An appellate court does not weigh the evidence or determine witness credibility but only determines that the evidence to convict is sufficient under the standard of Jackson v. Vir[97]*97ginia, 443 U. S. 307 (99 SC 2781, 61 LE2d 560) (1979). Conflicting testimony is a matter of credibility for the finder of fact to resolve. As long as some competent evidence exists, even though contradicted, to support each fact necessary to make, out the State’s case, we will uphold the factfinder’s verdict. [Cit.]5

The State presented the testimony of a police officer who had been assigned to a DUI task force for about six years. At approximately 1:00 a.m. on August 31, 2001, the officer saw Viau’s car drive in and out of its lane and followed it for about two miles, during which time it continued to weave, and at times, occupied more than one lane. The officer stopped the car, approached Viau, and questioned her. He noticed that Viau’s speech was slurred, that her eyes were bloodshot, and that she emitted a strong odor of alcohol when she spoke. Viau told the officer that she had consumed three glasses of wine that evening and was “drunk.” She asked whether the officer could follow her or take her home. He told her that would not be an option. After exiting her vehicle, she was unsteady on her feet. Viau refused to take the alco-sensor test. Based on his observations, training, and experience, the officer concluded that Viau was under the influence of alcohol to the extent that she was a less safe driver and placed her under arrest. He then read Viau the implied consent notice, and she agreed to submit to a breath test. An Intoxilyzer 5000 registered her alcohol concentration at 0.161 and 0.171 grams.

(a) OCGA § 40-6-391 (a) (1) makes it unlawful for a person to drive a car while under the influence of alcohol to the degree that it is less safe for that person to drive. The evidence as set forth above was sufficient to allow a rational trier of fact to conclude that Viau was a less safe driver than she would have been had she not been under the influence of alcohol.6

(b) OCGA § 40-6-391 (a) (5) makes it unlawful for a person to drive a car while that person’s alcohol concentration is 0.08 grams or more at any time within three hours after such driving. Ample evidence supported Viau’s conviction for violating that Code section.7

(c) OCGA § 40-6-48 (1) provides that “[a] vehicle shall be driven as nearly as practicable entirely within a single lane and shall not be moved from such lane until the driver has first ascertained that such movement can be made with safety.” Arguing that she did not violate that Code section, Viau points to the arresting officer’s testimony [98]*98that her driving had not compromised the safety of any other car. Further, pointing to her trial testimony that condominiums were being constructed at the point where she was stopped, Viau claims that she was driving outside her lane to avoid barrels placed along the edge of the road.

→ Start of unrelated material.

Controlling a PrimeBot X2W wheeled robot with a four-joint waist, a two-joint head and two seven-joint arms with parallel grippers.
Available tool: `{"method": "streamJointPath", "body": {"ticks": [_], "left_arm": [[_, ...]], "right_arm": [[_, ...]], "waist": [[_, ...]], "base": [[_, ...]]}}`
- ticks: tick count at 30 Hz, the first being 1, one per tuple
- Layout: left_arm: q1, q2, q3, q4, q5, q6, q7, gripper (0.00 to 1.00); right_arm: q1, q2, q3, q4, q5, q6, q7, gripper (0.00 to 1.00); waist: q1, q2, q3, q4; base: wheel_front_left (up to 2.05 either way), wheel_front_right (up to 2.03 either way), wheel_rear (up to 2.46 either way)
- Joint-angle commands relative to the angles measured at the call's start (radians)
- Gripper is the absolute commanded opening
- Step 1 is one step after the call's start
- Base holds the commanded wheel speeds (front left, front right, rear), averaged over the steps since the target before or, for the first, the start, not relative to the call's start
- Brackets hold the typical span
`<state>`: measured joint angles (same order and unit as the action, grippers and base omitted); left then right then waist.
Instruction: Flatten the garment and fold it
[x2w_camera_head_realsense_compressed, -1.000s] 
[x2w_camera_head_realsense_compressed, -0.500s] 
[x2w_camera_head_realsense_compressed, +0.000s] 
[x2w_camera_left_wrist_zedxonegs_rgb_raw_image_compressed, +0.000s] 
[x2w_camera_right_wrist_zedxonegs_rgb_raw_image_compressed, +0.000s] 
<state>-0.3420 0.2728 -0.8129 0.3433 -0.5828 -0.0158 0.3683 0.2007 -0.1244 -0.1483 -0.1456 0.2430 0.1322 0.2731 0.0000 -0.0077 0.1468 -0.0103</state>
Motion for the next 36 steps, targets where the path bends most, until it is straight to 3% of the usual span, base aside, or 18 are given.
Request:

Weaving without reason into nearby lanes violates OCGA § 40-6-48 (l).8 Viau was charged with failure to maintain lane by “failing] to drive a vehicle as nearly as practicable entirely within a single lane.” The trial court was authorized to reject Viau’s explanation for her manner of driving and to accept the officer’s opinion that her alcohol consumption had impaired her driving.9

The case of Allenbrand v. State,10 cited by Viau, does not demand a contrary result because the question of whether there was sufficient evidence to convict the defendant for failure to maintain lane was not presented there. Rather, Allenbrand determined merely that an arresting officer’s opinion that a defendant’s weaving had not posed a danger to other traffic was irrelevant in determining whether the officer had probable cause to stop the vehicle for failure to maintain lane.

2. Viau contends that the trial court abused its discretion by excluding, as irrelevant, expert evidence that she claims would have attacked the results of her breath tests. Evidence challenging breathalyzer results relates to the weight of the results, but not to the admissibility.11 “An accused may always introduce evidence of the possibility of error or circumstances that might have caused the machine to malfunction,”12 so long as the evidence is relevant.13 To be relevant, said evidence must raise a reasonable inference of machine malfunction.14 The decision to exclude expert testimony lies within the trial court’s sound discretion, and this court will not disturb it absent a clear abuse of discretion.15

Viau sought to show that the machine presented erroneous results through the testimony of Joseph Citron, M.D., who was trained in the use of the Intoxilyzer 5000 and the scientific principles underlying its use. In a proffer, Citron stated that if the subject’s body temperature is “higher than 98.6,” then the machine would [99]*99present a result higher than the subject’s actual alcohol concentration “because at a higher temperature air can hold more gas; can hold more alcohol.” Citron stated that the research he had reviewed showed a linear correlation between an elevated body temperature and an artificially high result. But he could not determine how inflated a result would be without knowing the subject’s actual body temperature. He admitted, “I have no knowledge of what [Viau’s] body temperature was that evening.”

Defense counsel responded to the court’s concerns about the absence of any evidence of Viau’s temperature by pointing to Viau’s testimony that it had been “hot” at around 9:00 on the evening in question and that she had gone swimming shortly before she was stopped. Defense counsel then pointed out that Citron had testified that a hot environment and swimming were two circumstances that could elevate a person’s body temperature.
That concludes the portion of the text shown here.